The Olive Kettering Library (OKL) is the library of Antioch College in Yellow Springs, Ohio. The library was named after Olive Kettering, the wife of Antioch College trustee Charles Franklin Kettering.

==History==
The original college library was housed in Antioch Hall, a/k/a Main Building. From 1925 to 1954, Antioch College was served by the Horace Mann Library, which was located at Weston Hall. In 1953, Charles Kettering, a benefactor of Antioch College, gave $750,000 for a new building to accommodate the college's expanding library collection. The building was dedicated on October 5, 1955, by Kettering and David Riesman.

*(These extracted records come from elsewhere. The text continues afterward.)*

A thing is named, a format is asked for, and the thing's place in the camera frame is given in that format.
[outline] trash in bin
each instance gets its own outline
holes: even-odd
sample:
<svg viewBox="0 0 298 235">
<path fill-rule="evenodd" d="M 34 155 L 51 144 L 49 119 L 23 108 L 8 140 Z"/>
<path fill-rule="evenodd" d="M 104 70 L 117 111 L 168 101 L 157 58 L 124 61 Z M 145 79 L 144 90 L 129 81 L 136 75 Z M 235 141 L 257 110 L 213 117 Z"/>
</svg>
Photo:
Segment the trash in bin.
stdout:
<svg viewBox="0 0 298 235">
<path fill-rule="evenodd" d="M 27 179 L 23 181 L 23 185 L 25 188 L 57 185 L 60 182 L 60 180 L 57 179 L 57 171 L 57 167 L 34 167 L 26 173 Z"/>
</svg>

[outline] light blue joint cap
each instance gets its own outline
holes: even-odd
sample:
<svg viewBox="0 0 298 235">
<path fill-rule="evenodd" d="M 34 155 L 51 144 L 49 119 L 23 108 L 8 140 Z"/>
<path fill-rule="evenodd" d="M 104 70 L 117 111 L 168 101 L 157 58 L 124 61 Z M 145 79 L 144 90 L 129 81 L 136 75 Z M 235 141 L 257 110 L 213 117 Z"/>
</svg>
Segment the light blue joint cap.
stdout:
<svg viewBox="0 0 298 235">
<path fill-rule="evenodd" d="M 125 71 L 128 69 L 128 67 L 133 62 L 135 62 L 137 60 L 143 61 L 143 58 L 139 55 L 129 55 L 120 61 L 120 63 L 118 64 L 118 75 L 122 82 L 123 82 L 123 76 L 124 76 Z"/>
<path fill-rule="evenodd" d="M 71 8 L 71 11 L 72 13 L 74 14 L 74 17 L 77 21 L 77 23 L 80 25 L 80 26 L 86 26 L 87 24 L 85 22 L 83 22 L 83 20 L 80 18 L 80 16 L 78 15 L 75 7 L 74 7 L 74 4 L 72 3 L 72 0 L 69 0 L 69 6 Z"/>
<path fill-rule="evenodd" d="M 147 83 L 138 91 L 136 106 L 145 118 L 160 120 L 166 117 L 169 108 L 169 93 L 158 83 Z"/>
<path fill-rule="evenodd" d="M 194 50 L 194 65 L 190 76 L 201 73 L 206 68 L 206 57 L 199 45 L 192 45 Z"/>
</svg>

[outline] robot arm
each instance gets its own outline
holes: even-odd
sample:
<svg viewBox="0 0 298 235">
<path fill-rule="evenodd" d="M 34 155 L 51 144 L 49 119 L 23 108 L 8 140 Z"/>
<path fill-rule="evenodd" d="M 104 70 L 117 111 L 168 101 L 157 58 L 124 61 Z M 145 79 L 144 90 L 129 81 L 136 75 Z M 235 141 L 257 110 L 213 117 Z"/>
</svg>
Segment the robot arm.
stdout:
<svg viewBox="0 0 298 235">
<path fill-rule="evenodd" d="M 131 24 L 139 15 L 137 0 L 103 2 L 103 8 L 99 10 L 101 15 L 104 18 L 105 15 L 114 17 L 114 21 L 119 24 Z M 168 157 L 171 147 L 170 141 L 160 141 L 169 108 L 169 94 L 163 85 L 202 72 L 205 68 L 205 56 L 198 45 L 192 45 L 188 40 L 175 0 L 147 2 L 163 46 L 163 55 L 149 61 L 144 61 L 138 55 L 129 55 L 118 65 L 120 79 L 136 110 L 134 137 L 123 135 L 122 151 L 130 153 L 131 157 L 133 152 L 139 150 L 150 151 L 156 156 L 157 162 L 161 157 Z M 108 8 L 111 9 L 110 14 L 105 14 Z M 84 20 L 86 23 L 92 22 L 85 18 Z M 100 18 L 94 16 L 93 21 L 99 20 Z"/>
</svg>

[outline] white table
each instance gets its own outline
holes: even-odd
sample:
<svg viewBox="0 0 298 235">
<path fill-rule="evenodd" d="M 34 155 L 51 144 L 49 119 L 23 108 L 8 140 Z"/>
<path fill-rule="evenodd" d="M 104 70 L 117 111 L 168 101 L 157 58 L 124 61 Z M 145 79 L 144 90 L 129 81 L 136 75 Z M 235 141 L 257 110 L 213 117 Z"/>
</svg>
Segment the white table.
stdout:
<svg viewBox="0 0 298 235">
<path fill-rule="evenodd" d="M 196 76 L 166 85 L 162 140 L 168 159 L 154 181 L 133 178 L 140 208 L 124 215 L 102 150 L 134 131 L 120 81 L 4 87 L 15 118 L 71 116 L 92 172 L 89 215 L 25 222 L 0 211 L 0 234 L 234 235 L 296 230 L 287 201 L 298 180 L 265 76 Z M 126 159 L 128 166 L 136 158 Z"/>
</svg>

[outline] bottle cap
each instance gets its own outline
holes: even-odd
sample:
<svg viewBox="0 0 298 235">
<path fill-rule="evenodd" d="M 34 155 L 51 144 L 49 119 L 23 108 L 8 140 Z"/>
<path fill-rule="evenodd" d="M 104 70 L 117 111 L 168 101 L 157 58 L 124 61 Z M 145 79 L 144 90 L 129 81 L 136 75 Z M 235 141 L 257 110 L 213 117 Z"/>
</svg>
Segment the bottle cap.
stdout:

In 1967, the library became a founding member of the Ohio College Library Center, one of the first cooperative, computerized library networks. By the 1990s, the Olive Kettering Library had the campus' first community computer lab.

After Antioch College was closed in 2008, the library continued to operate under the college's umbrella organization, Antioch University. After reopening in 2011, Antioch College re-assumed control. As of 2023, the library had three full-time employees and a small number of part-time student workers.

==Collections and features==
The Olive Kettering Library houses more than 325,000 volumes, 900 periodicals, and 4,000 phonograph records. The library is also home to Antiochiana, Antioch College's archive. Among the items kept in the archive are the papers of Antioch Presidents Horace Mann and Arthur Morgan. The library is also home to The Antioch Review, one of the oldest continuously published literary magazines in the United States prior to it being put on hiatus by the college in 2020.

The Olive Kettering Library has been a member of OhioLINK since 1999. The library is also a member of the Ohio Private Academic Libraries (OPAL) and the Library Council of the Strategic Ohio Council for Higher Education (SOCHE).